• Media type: E-Article
  • Title: The dammed Hikurangi Trough: a channel‐fed trench blocked by subducting seamounts and their wake avalanches (New Zealand–France GeodyNZ Project)
  • Contributor: Lewis, Keith B.; Collot, Jean‐Yves; Lallem, Serge E.
  • Published: Wiley, 1998
  • Published in: Basin Research, 10 (1998) 4, Seite 441-468
  • Language: English
  • DOI: 10.1046/j.1365-2117.1998.00080.x
  • ISSN: 0950-091X; 1365-2117
  • Origination:
  • Footnote:
  • Description: The Hikurangi Trough, off eastern New Zealand, is at the southern end of the Tonga–Kermadec–Hikurangi subduction system, which merges into a zone of intracontinental transform. The trough is mainly a turbidite‐filled structural trench but includes an oblique‐collision, foredeep basin.
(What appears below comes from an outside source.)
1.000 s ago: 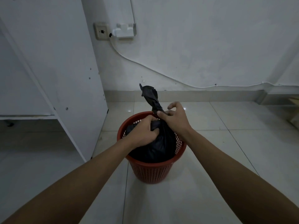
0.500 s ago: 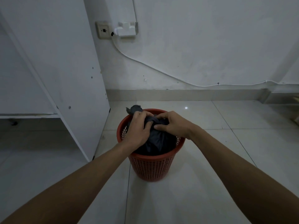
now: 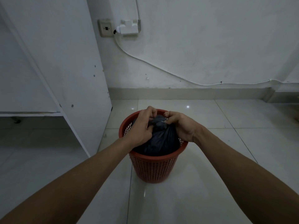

Its northern end has a sharp boundary with the deep, sediment‐starved, Kermadec Trench.Swath‐mapping, sampling and seismic surveys show modern sediment input is mainly via Kaikoura Canyon, which intercepts littoral drift at the southern, intracontinental apex of the trough, with minor input from seep gullies. Glacial age input was via many canyons and about an order of magnitude greater. Beyond a narrow, gravelly, intracontinental foredeep, the southern trench‐basin is characterized by a channel meandering around the seaward edge of mainly Plio‐Pleistocene, overbank deposits that reach 5 km in thickness. The aggrading channel has sandy turbidites, but low‐backscatter, and long‐wavelength bedforms indicating thick flows. Levées on both sides are capped by tangentially aligned mudwaves on the outsides of bends, indicating centrifugal overflow from heads of dense, fast‐moving, autosuspension flows. The higher, left‐bank levée also has levée‐parallel mudwaves, indicating Coriolis and/or boundary currents effects on dilute flows or tail plumes.In the northern trough, basin‐fill is generally less than 2 km thick and includes widespread overbank turbidites, a massive, blocky, avalanche deposit and an extensive, buried, debris flow deposit. A line of low seamounts on the subducting plate acts as a dam preventing modern turbidity currents from reaching the Kermadec Trench. Major margin collapse probably occurred in the wake of a large subducting seamount; this seamount and its wake debris flow probably dammed the trench from 2 Ma to 0.5 Ma. Before this, similar dams may have re‐routed turbidity currents across the plateau.